### Assignment
Could you give back the listing below exactly, every line included?

### Extracted data
· · ·

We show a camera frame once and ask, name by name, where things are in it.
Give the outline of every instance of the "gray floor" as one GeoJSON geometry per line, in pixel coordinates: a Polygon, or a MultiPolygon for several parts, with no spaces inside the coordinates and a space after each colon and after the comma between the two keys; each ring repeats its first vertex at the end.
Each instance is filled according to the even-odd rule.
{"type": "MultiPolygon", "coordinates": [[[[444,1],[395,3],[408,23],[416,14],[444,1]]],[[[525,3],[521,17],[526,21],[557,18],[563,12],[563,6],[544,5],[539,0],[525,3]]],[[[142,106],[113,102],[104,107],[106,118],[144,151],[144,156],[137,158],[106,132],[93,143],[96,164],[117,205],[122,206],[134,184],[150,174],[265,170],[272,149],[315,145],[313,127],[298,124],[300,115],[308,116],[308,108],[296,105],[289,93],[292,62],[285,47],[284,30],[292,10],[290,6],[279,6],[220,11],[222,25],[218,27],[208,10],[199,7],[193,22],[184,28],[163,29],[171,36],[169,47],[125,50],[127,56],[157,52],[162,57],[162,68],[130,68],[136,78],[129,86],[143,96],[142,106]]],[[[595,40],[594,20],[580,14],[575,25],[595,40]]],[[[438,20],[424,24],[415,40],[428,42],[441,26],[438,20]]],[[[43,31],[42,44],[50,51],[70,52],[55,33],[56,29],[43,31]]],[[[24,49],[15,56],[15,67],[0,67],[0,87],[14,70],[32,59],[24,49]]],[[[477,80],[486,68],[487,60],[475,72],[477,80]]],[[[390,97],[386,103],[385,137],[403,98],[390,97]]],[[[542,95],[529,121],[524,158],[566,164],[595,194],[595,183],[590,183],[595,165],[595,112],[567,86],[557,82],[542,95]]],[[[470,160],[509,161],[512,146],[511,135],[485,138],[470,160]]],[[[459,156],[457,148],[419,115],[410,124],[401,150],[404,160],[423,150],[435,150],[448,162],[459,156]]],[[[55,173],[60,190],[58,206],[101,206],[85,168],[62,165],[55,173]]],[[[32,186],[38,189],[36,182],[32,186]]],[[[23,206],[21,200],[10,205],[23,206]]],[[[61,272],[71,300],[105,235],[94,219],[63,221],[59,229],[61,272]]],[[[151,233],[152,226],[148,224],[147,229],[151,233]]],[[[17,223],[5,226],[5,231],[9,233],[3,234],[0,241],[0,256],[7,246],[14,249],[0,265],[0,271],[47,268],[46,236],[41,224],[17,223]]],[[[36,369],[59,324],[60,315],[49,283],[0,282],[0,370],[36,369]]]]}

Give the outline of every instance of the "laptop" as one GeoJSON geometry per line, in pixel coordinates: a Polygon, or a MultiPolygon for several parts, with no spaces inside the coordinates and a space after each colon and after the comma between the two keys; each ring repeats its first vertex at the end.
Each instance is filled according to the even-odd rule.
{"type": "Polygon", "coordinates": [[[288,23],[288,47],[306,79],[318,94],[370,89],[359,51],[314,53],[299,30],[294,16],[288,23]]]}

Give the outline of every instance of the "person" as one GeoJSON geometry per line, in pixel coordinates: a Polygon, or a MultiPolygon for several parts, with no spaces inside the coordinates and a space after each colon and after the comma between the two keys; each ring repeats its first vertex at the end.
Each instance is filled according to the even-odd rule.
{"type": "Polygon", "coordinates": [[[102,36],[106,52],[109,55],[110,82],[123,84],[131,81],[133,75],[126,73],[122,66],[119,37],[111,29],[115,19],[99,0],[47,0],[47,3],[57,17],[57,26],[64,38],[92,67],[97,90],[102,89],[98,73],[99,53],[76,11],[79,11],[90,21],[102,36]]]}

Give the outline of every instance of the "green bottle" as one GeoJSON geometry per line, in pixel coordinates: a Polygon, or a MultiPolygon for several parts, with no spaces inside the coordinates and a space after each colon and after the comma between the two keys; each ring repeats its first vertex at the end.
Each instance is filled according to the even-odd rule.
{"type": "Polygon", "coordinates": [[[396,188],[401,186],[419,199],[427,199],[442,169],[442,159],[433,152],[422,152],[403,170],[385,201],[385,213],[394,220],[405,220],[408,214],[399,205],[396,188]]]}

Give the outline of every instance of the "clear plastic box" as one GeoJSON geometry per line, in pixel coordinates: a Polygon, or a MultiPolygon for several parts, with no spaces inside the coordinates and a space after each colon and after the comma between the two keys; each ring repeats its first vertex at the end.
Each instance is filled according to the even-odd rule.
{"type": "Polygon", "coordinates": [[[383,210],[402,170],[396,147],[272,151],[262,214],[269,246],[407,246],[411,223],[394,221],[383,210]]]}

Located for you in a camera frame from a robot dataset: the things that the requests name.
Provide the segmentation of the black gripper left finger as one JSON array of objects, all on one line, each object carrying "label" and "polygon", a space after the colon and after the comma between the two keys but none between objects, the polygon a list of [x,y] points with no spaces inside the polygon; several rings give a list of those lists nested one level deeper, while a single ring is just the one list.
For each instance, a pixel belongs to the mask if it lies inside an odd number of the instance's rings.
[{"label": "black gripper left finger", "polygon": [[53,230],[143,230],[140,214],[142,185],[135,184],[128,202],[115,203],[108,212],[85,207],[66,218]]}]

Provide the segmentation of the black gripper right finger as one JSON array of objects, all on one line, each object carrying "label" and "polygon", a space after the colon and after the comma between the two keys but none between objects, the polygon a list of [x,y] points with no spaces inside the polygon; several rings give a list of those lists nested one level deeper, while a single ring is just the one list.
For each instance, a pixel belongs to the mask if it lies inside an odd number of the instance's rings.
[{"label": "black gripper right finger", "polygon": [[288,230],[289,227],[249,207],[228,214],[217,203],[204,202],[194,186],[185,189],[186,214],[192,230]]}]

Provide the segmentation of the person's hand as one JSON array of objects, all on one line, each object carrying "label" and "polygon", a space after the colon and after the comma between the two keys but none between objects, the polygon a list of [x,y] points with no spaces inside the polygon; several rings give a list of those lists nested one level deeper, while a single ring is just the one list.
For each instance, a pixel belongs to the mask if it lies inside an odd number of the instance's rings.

· · ·

### Task answer
We show a camera frame once and ask, name by name, where things are in it.
Give the outline of every instance of the "gray floor" as one GeoJSON geometry per line, in pixel coordinates: a Polygon, or a MultiPolygon for several parts, with no spaces inside the coordinates and a space after each colon and after the comma between the two keys; each ring repeats its first vertex at the end.
Each instance is filled according to the even-odd rule.
{"type": "MultiPolygon", "coordinates": [[[[444,1],[395,3],[408,23],[416,14],[444,1]]],[[[525,3],[521,17],[526,21],[557,18],[563,12],[563,6],[544,5],[539,0],[525,3]]],[[[142,106],[113,102],[104,107],[106,118],[144,151],[144,156],[137,158],[106,132],[93,143],[96,164],[117,205],[122,206],[134,184],[150,174],[265,170],[272,149],[315,145],[313,127],[298,124],[300,115],[308,116],[308,108],[296,105],[289,93],[292,62],[285,47],[284,30],[292,10],[290,6],[279,6],[220,11],[222,25],[218,27],[208,10],[199,7],[193,22],[184,28],[163,29],[171,36],[169,47],[125,50],[127,56],[157,52],[162,57],[162,68],[130,68],[136,78],[129,86],[143,96],[142,106]]],[[[595,40],[594,20],[580,14],[575,25],[595,40]]],[[[438,20],[424,24],[415,40],[428,42],[441,26],[438,20]]],[[[43,31],[42,44],[50,51],[70,52],[55,33],[56,29],[43,31]]],[[[24,49],[15,56],[15,67],[0,67],[0,87],[14,70],[32,59],[24,49]]],[[[477,80],[486,68],[487,60],[475,72],[477,80]]],[[[390,97],[386,103],[385,137],[403,98],[390,97]]],[[[542,95],[529,121],[524,158],[566,164],[595,194],[595,183],[590,183],[595,165],[595,112],[567,86],[557,82],[542,95]]],[[[470,160],[509,161],[512,146],[511,135],[485,138],[470,160]]],[[[459,156],[457,148],[419,115],[410,124],[401,150],[404,160],[423,150],[435,150],[448,162],[459,156]]],[[[55,173],[60,190],[58,206],[101,206],[85,168],[62,165],[55,173]]],[[[32,186],[38,189],[36,182],[32,186]]],[[[23,206],[21,200],[10,205],[23,206]]],[[[61,272],[71,300],[105,235],[94,219],[63,221],[59,229],[61,272]]],[[[151,233],[152,226],[148,224],[147,229],[151,233]]],[[[17,223],[5,226],[5,231],[9,233],[3,234],[0,241],[0,256],[7,246],[14,249],[0,265],[0,271],[47,268],[46,236],[41,224],[17,223]]],[[[36,369],[59,324],[60,315],[49,283],[0,282],[0,370],[36,369]]]]}

Give the outline of every instance of the "laptop" as one GeoJSON geometry per line, in pixel coordinates: a Polygon, or a MultiPolygon for several parts, with no spaces inside the coordinates and a space after each colon and after the comma between the two keys; each ring repeats its first vertex at the end.
Each instance is filled according to the even-odd rule.
{"type": "Polygon", "coordinates": [[[288,23],[288,47],[306,79],[318,94],[370,89],[359,51],[314,53],[299,30],[294,16],[288,23]]]}

Give the outline of every instance of the "person" as one GeoJSON geometry per line, in pixel coordinates: a Polygon, or a MultiPolygon for several parts, with no spaces inside the coordinates and a space after each colon and after the comma between the two keys; each ring repeats its first vertex at the end.
Each instance is filled according to the even-odd rule.
{"type": "Polygon", "coordinates": [[[102,36],[106,52],[109,55],[110,82],[123,84],[131,81],[133,75],[126,73],[122,66],[119,37],[111,29],[115,19],[99,0],[47,0],[47,3],[57,17],[57,26],[64,38],[92,67],[97,90],[102,89],[98,73],[99,53],[76,11],[79,11],[90,21],[102,36]]]}

Give the outline of every instance of the "green bottle" as one GeoJSON geometry per line, in pixel coordinates: a Polygon, or a MultiPolygon for several parts, with no spaces inside the coordinates and a space after each colon and after the comma between the two keys; each ring repeats its first vertex at the end.
Each instance is filled according to the even-odd rule.
{"type": "Polygon", "coordinates": [[[396,188],[401,186],[419,199],[427,199],[442,169],[442,159],[433,152],[422,152],[403,170],[385,201],[385,213],[394,220],[405,220],[408,214],[399,205],[396,188]]]}

Give the outline of every instance of the "clear plastic box" as one GeoJSON geometry per line, in pixel coordinates: a Polygon, or a MultiPolygon for several parts, with no spaces inside the coordinates and a space after each colon and after the comma between the two keys; each ring repeats its first vertex at the end.
Each instance is filled according to the even-odd rule.
{"type": "Polygon", "coordinates": [[[383,210],[402,170],[396,147],[272,151],[262,214],[269,246],[407,246],[411,223],[394,221],[383,210]]]}

Located for you in a camera frame from a robot dataset: the things that the requests name.
Provide the segmentation of the black gripper left finger as one JSON array of objects, all on one line, each object carrying "label" and "polygon", a space after the colon and after the comma between the two keys but none between objects, the polygon a list of [x,y] points with no spaces inside the polygon; several rings give a list of those lists nested one level deeper, while a single ring is just the one list.
For each instance, a pixel belongs to the mask if it lies inside an odd number of the instance's rings.
[{"label": "black gripper left finger", "polygon": [[53,230],[143,230],[140,214],[142,185],[135,184],[128,202],[115,203],[108,212],[85,207],[66,218]]}]

Provide the segmentation of the black gripper right finger as one JSON array of objects, all on one line, each object carrying "label" and "polygon", a space after the colon and after the comma between the two keys but none between objects, the polygon a list of [x,y] points with no spaces inside the polygon; several rings give a list of those lists nested one level deeper, while a single ring is just the one list.
For each instance, a pixel belongs to the mask if it lies inside an odd number of the instance's rings.
[{"label": "black gripper right finger", "polygon": [[288,230],[289,227],[249,207],[228,214],[217,203],[204,202],[194,186],[185,189],[186,214],[192,230]]}]

Provide the segmentation of the person's hand as one JSON array of objects, all on one line, each object carrying "label" and "polygon", a space after the colon and after the comma between the two keys but none between objects, the polygon a list of [x,y] points with no spaces inside the polygon; several rings give a list of those lists nested one level deeper, while a single ring is just the one list.
For each instance, a pixel belongs to the mask if it lies inside an odd number of the instance's rings.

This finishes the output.